Attach Progress Bars to Everyday Linux Commands With Pipe Viewer

Introduction

A lot of Linux command line utilities don’t give any indication of progress in terms of when the job is going to finish. I’m going to take a couple of commands that I use on a near daily basis and show how to output some progress using the pipe viewer utility. This is a handy tool that you can insert between pipes in your shell commands that will give you a visual indication of how long its going to take for the command to finish.

Getting Started

There isn’t much to installing this tool with your favorite package manager, so just make sure you do that first using yum or apt.

The easiest way to show what pv does is by creating a simple example. We can simply gzip a file and show how much data is being processed and how long it will take to finish.

$ pv somefile | gzip > somefile.log.gz
64.1MB 0:00:03 [10.1MB/s] [==========>                        ] 32% ETA 0:00:06

So here can see we have processed 64.1MB in 3 seconds at a rate of about 10.1MB/s and should take about 6 seconds to finish.

Chaining PV to Display Different Inputs and Outputs

Another really cool thing is you can chain these pv commands to see the progress of data being read off the disk and then how fast gzip is compressing it.

$ pv -cN source_stream somefile | gzip | pv -cN gzip_stream > somefile.log.gz
source_stream: 89.6MB 0:00:06 [10.1MB/s] [============>       ] 45% ETA 0:00:07
gzip_stream:   14.8MB 0:00:06 [ 3.2MB/s] [       <=>          ]

In this example we created named streams with -N which you can call whatever you want. In this example they are called _sourcestream and _gzipstream since that’s what they are measuring. The -c parameter is recommended when running multiple pv processes in the same pipeline and prevents the processes from mangling each others output.

Its important also to point out here that we get a percentage on the source_stream because pv knows how much data exists in that file, but the second stream doesn’t know how much data will pass through gzip and so it can only display how much data has passed through so far.

Using PV on Other Commands

Another example is using tar to compress a folder, but if we do something like this:

$ tar cjf - some_directory | pv > out.tar.bz2
3.55MB 0:00:02 [ 1.2MB/s] [   <=>          ]

the output isn’t very interesting because pv doesn’t know the total amount of data its compressing. We can provide the size with the -s option to pv, and a little bash interpretation to grab the size

tar -cf - some_directory | \

     pv -s $(du -sb some_directory | awk '{print $1}') | \

     bzip2 > somedir.tar.bz2
1.39MB 0:00:03 [ 929kB/s] [==>     ]  6% ETA 0:00:45

So we are telling tar to create an archive of _somedirectory, print the output to stdout, next tell pv the size of that directory using the du command on it, and send that to bzip2 for compression.

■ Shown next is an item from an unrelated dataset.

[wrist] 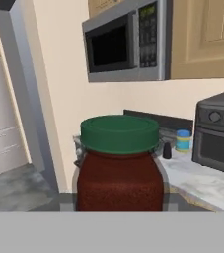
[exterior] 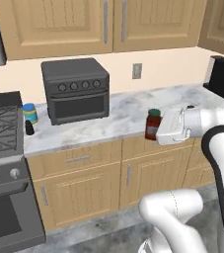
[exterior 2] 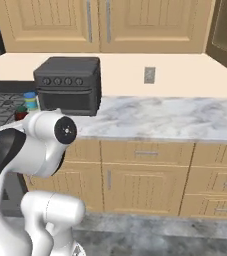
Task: Collect the paprika, mayonnaise, and shaker from the cabinet and place them next to the stove.
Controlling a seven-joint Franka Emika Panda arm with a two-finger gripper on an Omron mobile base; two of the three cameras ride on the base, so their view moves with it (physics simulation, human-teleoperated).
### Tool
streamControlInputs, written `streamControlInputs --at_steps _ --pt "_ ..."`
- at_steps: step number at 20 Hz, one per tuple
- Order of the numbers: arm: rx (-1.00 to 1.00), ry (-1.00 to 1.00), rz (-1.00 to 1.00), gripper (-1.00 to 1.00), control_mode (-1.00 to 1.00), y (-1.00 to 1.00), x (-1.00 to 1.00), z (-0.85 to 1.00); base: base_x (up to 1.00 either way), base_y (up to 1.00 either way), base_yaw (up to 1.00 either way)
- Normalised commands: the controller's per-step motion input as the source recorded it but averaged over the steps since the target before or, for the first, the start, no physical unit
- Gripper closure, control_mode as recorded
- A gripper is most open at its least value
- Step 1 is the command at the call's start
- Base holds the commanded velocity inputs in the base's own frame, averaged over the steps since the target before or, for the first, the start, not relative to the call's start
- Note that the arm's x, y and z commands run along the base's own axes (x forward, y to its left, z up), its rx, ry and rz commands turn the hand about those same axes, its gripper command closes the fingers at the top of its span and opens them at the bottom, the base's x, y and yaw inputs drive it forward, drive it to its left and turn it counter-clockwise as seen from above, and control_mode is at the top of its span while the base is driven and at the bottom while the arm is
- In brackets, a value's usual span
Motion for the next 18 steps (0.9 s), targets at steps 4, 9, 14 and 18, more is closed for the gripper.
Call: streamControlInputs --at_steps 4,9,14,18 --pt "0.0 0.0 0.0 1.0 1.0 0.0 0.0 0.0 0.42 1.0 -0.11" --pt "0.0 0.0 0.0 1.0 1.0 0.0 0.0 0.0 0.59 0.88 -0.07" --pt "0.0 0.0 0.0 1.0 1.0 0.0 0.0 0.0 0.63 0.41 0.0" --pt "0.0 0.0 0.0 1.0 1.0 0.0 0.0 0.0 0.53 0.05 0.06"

Create a Shell Script For Easy Reuse

At this point the command above gets to be way too much to remember. We’ve also had to type the directory name twice which is silly. I always put my ~/bin directory in my PATH so that I can throw easy scripts in there. Here’s one that will take a directory argument and compress it with progress

#!/bin/sh

if [ -z $1 ]; then
    echo "Usage: $0 dir"
    exit 1
fi

dir="${1%/*}"

if [ ! -e $dir ]; then
  echo "$dir doesn't exist"
  exit 1
fi

echo "compressing $dir"
tar -cf - $dir | pv -s $(du -sb $dir | awk '{print $1}') | bzip2 > $dir.tar.bz2

So we’ve just taken what we’ve learned above and created a script that takes an argument, which needs to be a directory (or file) that exists, and the output is that directory name with a tar.bz2 extension.

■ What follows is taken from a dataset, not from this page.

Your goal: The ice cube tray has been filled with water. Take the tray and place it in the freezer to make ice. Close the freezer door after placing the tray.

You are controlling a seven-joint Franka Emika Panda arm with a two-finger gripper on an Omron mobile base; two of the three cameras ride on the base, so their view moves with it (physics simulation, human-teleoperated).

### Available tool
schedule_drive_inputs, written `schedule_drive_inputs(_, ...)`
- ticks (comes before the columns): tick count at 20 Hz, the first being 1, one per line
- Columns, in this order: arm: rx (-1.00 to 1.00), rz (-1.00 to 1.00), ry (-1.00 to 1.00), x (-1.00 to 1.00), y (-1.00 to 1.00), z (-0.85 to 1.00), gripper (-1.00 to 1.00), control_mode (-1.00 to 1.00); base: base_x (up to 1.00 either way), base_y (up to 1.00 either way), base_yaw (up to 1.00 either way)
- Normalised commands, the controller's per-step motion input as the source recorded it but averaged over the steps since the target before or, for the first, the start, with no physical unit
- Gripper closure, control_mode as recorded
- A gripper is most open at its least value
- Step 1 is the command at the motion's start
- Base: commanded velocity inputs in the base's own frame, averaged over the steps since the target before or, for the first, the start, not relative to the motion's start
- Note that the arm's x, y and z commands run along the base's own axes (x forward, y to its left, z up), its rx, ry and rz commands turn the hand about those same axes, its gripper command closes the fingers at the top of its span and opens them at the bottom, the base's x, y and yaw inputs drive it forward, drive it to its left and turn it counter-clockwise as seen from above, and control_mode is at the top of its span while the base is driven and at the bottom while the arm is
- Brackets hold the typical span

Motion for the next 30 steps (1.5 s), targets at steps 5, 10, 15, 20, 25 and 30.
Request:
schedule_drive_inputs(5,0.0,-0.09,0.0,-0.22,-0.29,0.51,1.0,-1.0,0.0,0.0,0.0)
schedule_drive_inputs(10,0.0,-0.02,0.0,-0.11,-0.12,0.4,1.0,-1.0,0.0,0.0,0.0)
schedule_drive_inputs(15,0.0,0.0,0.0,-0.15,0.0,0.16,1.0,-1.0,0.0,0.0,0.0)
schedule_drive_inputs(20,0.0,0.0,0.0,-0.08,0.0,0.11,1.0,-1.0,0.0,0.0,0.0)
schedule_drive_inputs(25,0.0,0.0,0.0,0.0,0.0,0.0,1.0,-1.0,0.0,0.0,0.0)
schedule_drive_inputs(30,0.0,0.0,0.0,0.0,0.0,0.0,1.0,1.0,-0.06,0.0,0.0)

Seeing Progress In a MySQL Import

We can use the same exact concept to chain our tools to get a progress bar on a MySQL data import. Here it is

pv myschema.sql | \

      pv -s $(du -sb myschema.sql | awk '{print $1}') | \

      mysql -u db_user my_database

As shown above we can easily turn this into a script that can be reused.

Conclusion

We’ve seen how to take a simple tool called pipe viewer which gives information on the data fed to it and attached it to some commands we currently use. Since the commands can be tricky to remember we’ve seen how to wrap them in a simple shell script. Now you can experiment with using it on other commands that you frequently use and want to see progress output, which can be a really useful thing when dealing with large amounts of data.